FIG. 4 is an explanatory view showing still another example of a pressure holding type used in the present invention.

[Explanation of symbols]

 REFERENCE SIGNS LIST 1 track insulation seam plate (thick pultruded product) 2 device 3 molding material 4 thick pultruded product 5 thick pultruded product 21 pultruding mold 22 pressure-holding device 221 pressure-holding die 226 press device 221a, 221a ' Upper press frame 221b, 221b 'Lower press frame 228a Upper frame 228b Lower frame

Claims (2)

[Claims] 1. A molding hole having a cross-sectional inner shape corresponding to a cross-sectional outer shape of a thick-walled pultruded product to be molded in a pultruding mold by molding a fibrous base material impregnated with an uncured thermosetting resin.
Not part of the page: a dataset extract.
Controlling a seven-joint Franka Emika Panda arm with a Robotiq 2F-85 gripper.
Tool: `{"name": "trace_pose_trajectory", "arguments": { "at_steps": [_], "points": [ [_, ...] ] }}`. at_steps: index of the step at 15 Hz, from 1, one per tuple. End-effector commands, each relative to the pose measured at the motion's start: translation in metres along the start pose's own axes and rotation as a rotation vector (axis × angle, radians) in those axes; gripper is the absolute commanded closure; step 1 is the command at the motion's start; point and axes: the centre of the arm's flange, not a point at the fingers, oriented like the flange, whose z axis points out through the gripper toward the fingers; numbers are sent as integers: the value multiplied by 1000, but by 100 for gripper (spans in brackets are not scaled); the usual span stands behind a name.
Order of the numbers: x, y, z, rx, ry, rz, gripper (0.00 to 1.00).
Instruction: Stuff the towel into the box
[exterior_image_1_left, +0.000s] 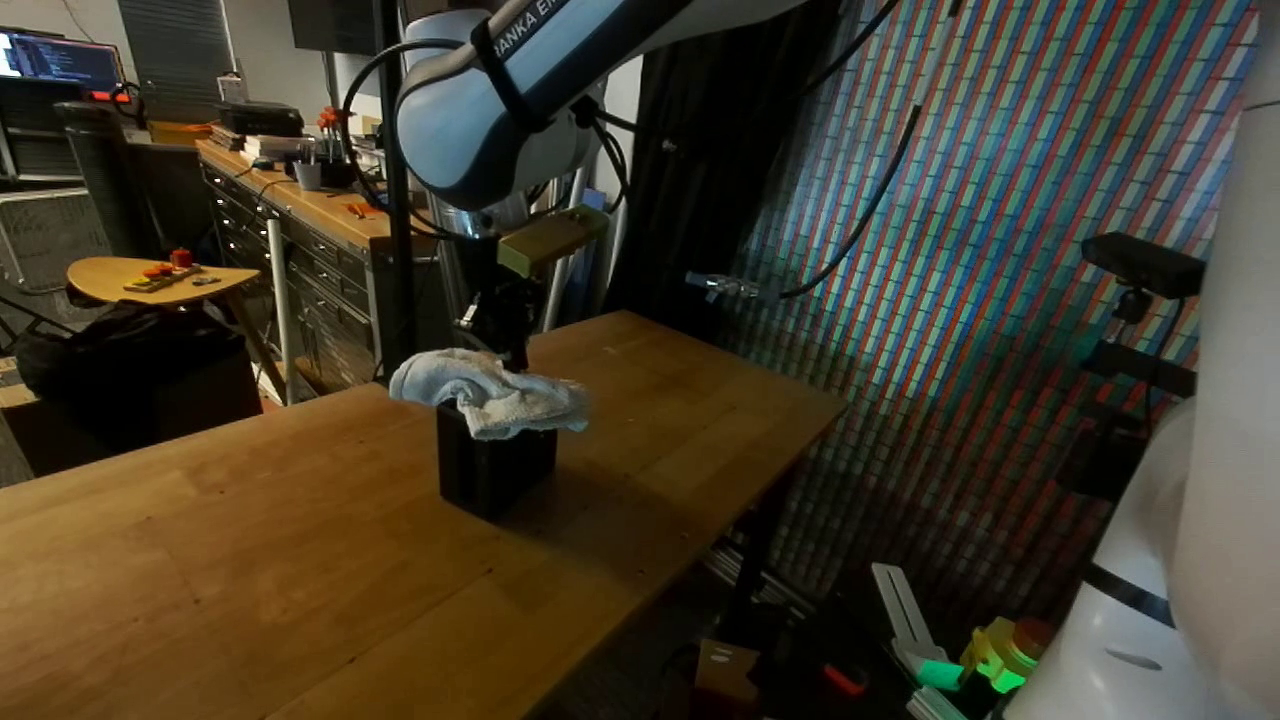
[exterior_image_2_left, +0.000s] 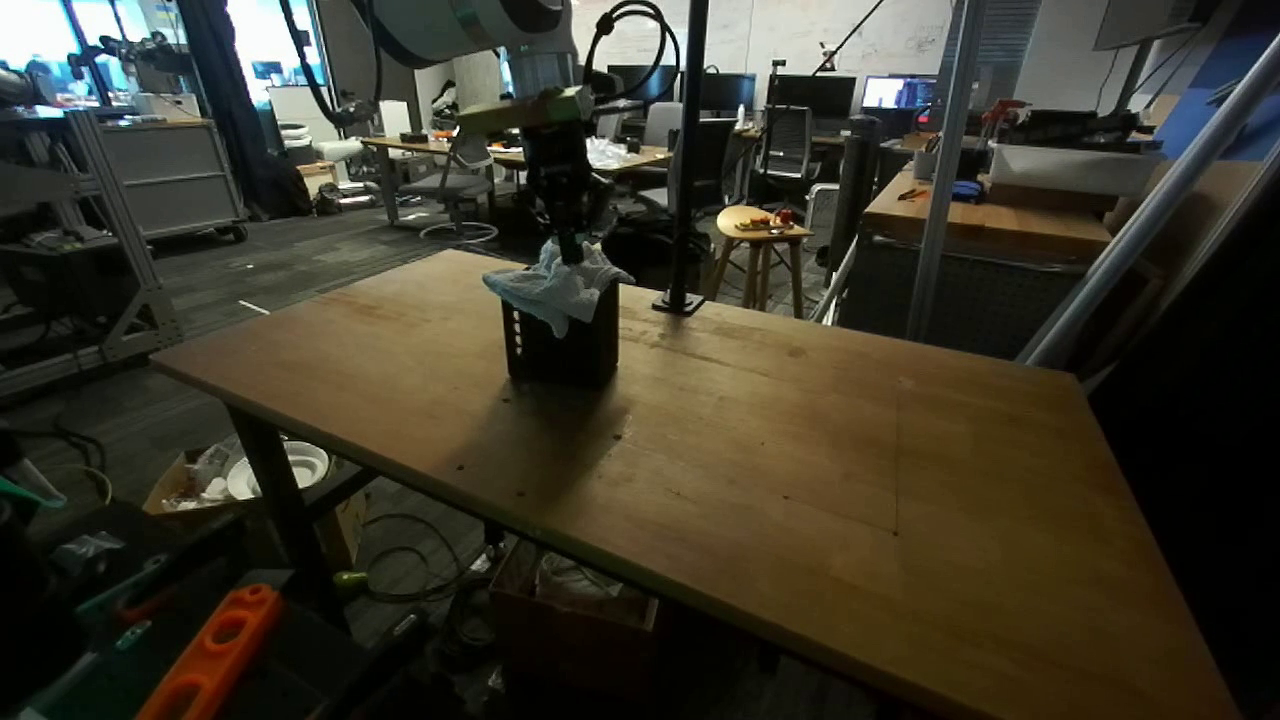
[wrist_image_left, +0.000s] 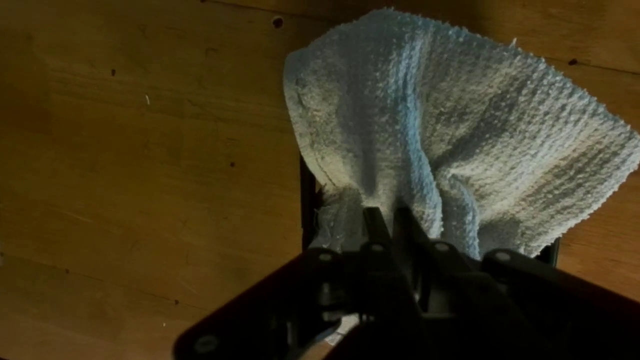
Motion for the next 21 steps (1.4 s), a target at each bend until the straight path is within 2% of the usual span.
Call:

Shaping and heating while passing through the inside, a step of continuously drawing out a thick-drawing molded body in which the outer layer is hardened and the center is uncured or semi-cured, and the drawing speed of the thick-drawing molded body is increased. Using a pressure-holding device having a pressure-holding die that moves in the pull-out direction in conjunction with the above, while holding the thickness direction of the thick-drawing molded body by the pressure-holding die for a predetermined time so as to maintain the thickness immediately after the die is drawn. Moving the resin in the pulling direction to harden the central portion, and then removing the pressure-holding mold. 2. The thick-walled pultrusion according to claim 1, wherein the thick-walled pultruded body pulled out from a molding hole of the pultruding-molding die is clamped by the pressure-holding mold in a pressurized state. Product manufacturing method.